Hunger und Platzmangel in Flüchtlingscamps
Tschad: Fast eine Million Geflüchtete aus dem Sudan bis Jahresende erwartet
Immer mehr Menschen fliehen aus dem Sudan in den Tschad. Das Land beherbergt rund 900.000 Geflüchtete und Rückkehrer, deren Versorgung schwieriger wird. Mehr als 200.000 Menschen sollen nun von einem Transitcamp in Adré ins Landesinnere verlegt werden, doch es fehlt an Platz.
Mit dem Ende der Regenzeit im Oktober ist die Zahl der Geflüchteten aus dem Sudan sprunghaft angestiegen.
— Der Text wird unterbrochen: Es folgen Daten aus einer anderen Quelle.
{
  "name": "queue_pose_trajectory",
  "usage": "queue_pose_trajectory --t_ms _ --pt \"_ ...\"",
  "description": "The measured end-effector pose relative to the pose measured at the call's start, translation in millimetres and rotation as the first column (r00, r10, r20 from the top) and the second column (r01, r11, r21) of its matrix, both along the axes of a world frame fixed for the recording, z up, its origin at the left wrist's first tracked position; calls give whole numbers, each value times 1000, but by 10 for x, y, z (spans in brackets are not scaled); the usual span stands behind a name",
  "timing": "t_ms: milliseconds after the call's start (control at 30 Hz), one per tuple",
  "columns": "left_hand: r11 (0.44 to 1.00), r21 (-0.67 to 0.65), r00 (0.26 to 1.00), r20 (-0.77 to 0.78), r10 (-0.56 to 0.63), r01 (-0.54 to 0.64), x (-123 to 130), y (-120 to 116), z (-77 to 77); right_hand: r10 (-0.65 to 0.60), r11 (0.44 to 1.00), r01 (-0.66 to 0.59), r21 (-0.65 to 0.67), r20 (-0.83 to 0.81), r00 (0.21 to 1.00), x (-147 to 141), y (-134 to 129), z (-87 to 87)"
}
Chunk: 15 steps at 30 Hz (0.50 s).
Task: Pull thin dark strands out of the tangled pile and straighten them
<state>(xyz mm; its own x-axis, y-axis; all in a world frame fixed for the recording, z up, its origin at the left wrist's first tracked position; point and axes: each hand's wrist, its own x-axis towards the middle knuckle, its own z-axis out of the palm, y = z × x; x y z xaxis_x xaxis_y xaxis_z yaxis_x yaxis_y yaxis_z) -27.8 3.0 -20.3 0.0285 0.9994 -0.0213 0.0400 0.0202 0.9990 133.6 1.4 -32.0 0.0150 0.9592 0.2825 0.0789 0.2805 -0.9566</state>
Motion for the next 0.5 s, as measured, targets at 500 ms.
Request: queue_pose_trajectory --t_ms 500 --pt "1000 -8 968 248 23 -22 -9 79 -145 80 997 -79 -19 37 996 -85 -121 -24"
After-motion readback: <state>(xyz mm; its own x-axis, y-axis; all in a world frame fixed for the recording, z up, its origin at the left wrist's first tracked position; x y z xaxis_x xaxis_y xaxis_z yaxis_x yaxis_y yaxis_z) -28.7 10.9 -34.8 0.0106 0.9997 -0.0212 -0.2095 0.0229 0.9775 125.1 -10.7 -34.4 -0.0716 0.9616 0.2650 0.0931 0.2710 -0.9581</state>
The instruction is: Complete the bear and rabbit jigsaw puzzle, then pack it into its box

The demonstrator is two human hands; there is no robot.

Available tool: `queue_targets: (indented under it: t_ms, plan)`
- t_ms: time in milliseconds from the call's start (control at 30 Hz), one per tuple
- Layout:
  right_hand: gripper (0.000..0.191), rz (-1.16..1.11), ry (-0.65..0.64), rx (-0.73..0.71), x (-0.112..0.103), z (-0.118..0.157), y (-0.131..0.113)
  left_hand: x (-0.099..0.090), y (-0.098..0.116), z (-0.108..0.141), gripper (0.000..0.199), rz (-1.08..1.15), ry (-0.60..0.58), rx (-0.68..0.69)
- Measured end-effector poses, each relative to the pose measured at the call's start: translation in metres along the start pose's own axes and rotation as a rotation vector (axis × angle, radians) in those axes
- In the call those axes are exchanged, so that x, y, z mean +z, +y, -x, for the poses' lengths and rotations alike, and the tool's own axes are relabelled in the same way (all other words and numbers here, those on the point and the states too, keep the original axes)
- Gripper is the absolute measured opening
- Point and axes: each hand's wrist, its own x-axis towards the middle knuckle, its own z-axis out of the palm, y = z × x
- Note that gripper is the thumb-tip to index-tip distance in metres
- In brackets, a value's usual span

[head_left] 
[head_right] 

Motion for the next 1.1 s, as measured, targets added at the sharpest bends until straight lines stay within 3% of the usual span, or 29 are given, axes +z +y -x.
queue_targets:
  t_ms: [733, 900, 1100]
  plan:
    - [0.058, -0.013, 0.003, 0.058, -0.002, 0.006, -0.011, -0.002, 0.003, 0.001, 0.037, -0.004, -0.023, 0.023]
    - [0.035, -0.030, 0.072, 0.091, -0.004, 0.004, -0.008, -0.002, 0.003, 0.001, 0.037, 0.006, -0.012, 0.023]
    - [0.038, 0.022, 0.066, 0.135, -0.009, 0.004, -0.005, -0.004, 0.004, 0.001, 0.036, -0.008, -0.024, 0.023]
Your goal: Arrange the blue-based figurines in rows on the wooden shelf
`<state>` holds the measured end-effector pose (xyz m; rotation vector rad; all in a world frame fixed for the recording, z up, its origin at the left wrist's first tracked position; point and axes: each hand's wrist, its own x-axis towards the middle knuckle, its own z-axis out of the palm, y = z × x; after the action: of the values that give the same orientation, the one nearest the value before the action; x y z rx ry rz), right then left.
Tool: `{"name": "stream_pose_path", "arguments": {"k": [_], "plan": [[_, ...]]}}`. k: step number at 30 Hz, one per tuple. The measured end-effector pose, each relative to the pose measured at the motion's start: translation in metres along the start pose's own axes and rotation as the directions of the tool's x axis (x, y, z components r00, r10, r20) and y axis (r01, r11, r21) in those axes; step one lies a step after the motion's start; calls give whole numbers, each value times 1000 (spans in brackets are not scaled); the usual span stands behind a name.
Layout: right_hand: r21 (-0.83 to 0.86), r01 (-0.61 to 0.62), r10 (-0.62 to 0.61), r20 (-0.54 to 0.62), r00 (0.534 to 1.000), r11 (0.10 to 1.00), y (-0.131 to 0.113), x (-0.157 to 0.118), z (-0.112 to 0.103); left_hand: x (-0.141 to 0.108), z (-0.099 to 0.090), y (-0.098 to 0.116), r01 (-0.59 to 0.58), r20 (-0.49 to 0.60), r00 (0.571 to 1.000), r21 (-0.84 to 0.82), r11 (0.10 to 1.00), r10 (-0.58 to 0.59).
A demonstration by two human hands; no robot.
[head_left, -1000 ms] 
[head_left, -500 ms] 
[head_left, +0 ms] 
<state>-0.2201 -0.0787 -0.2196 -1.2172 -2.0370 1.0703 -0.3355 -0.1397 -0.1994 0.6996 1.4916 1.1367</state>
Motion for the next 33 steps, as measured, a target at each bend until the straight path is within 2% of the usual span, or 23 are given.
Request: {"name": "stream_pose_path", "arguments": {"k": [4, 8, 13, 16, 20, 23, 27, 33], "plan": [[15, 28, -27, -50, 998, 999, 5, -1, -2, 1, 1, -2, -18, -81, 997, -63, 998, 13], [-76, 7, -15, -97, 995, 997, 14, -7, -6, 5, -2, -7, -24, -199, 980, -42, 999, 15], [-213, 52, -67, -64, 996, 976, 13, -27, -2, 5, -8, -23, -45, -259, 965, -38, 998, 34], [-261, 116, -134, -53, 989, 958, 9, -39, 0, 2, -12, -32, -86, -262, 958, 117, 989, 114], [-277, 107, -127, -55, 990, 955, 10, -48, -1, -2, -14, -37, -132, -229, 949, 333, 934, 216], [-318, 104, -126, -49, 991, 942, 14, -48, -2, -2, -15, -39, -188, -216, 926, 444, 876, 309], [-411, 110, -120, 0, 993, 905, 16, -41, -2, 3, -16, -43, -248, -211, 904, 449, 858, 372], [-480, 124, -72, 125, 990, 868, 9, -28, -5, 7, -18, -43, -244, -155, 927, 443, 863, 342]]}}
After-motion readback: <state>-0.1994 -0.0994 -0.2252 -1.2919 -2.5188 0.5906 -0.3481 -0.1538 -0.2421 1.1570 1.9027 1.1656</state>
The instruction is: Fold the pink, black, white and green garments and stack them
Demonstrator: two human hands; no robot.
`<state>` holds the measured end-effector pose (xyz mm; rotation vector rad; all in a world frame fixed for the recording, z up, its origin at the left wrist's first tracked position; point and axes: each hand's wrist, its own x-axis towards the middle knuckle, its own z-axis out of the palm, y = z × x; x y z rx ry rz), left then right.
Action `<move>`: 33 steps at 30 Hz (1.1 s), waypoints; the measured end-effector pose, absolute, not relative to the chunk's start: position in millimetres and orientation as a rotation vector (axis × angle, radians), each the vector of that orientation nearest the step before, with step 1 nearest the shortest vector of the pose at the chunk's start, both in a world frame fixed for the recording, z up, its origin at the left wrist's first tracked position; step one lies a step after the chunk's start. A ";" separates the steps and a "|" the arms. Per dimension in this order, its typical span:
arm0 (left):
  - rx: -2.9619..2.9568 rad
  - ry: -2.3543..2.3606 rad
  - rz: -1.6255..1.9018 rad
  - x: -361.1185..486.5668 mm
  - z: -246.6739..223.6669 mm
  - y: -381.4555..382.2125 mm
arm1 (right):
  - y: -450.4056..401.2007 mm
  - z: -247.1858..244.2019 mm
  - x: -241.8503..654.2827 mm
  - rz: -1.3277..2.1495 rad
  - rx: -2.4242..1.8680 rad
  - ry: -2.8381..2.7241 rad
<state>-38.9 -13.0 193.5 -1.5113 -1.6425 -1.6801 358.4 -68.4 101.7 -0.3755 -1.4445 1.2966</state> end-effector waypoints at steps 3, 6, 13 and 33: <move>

Rund 50.000 Menschen waren laut UN-Angaben vergangenen Monat im Tschad angekommen, um Schutz vor dem Krieg zu suchen. Zunehmende Kämpfe zwischen der sudanesischen Armee und Kämpfern der verfeindeten Rapid Support Forces (RSF) sowie alliierten Milizen sollen die Fluchtbewegungen ausgelöst haben. Die Mehrheit der Menschen kommt aus Darfur, wo der RSF gezielte Angriffe auf die Zivilbevölkerung vorgeworfen werden.
Hunderttausende suchen Schutz vor allem in grenznahen Regionen, was zunehmend zum Problem wird. „Wir gehen überall hin, wenn es sicher ist“, sagt Adam Abdallah. Der ehemalige Lehrer aus Darfur floh 2023 und organisiert seitdem ein Transitcamp in der Grenzstadt Adré. Das informelle Camp mit mehr als 200.000 Menschen ist bereits überfüllt, täglich kommen Hunderte hinzu. Abdallah koordiniert sich mit den tschadischen Behörden, die nun jedoch ein Ultimatum gestellt haben und jede Unterstützung des Camps bis Ende November einstellen wollen. Ein Teil der Menschen soll nach Dougui ins Landesinnere gebracht werden, wo ein neues, aber viel zu kleines Camp errichtet wird. Nicht nur der Platzmangel ist ein Problem. „Die Menschen haben Angst, zu weit weg von der Grenze zu leben. Sie befürchten Ablehnung und Gewalt“, erklärt Adam Abdallah.
Zudem deckt die Versorgung in den zahlreichen Camps kaum die Bedürfnisse der Menschen. Das Flüchtlingscamp Arkoum liegt rund drei Autostunden von Adré entfernt und ist nur über eine verzweigte Sandpiste erreichbar. 54.000 Menschen leben dort abgelegen seit mehr als einem Jahr. „Sorghum, etwas Öl, Salz und Bohnen sind das Einzige, was wir jeden Monat erhalten. Davon bekomme ich meine Familie nicht satt“, sagt Fakouma Yacoub Ishag. Sie ist mit ihren vier Kindern nach Arkoum gekommen. Das Schicksal ihres Mannes ist ungewiss, wahrscheinlich wurde er auf der Flucht im Sudan wie so viele andere Männer und Jungen getötet.
In Arkoum haben die Menschen keine Möglichkeit, sich zu beschäftigen oder wirtschaftlich tätig zu werden. „Ich befürchte, dass unsere Kinder und die Jugendlichen kriminell werden oder Drogen nehmen, wenn sich das nicht bald ändert“, sagt Ishag verzweifelt. Das Land um das Camp gehört den aufnehmenden Gemeinden und ist für die Geflüchteten nicht zugänglich. Zudem herrschen Hygieneprobleme. Zusammen mit lokalen Partnern hat die Diakonie Katastrophenhilfe 20 Latrinen errichtet und über Hygienemaßnahmen aufgeklärt. Ein jüngst gestartetes Hilfsprojekt mit Unterstützung des Auswärtigen Amts soll die Unter- und Mangelernährung von Kindern in Flüchtlingscamps erkennen und reduzieren. Durch landwirtschaftliche Aktivitäten verbessern Familien die Selbstversorgung, an der es allerorten mangelt.
„Es kommen derzeit mehr Menschen im Tschad an, als angemessene Plätze in Camps und Unterkünften bereitgestellt werden“, warnt Martin Keßler, Leiter der Diakonie Katastrophenhilfe, und fordert die Bundesregierung weiter zu einer verlässlichen Unterstützung der humanitären Hilfe auf. „Trotz einer vorläufigen Haushaltsführung für das kommende Jahr muss Hilfe für Krisen wie im Sudan und den Nachbarländern aufrechterhalten werden. Andernfalls gleitet der internationalen Gemeinschaft die schon heute größte Flüchtlingskrise der Welt aus den Händen. Das hätte gravierende Folgen für die Menschen im Sudan, die zum Teil vor einer verheerenden Hungersnot stehen, und in den verarmten Nachbarländern “, sagt Martin Keßler.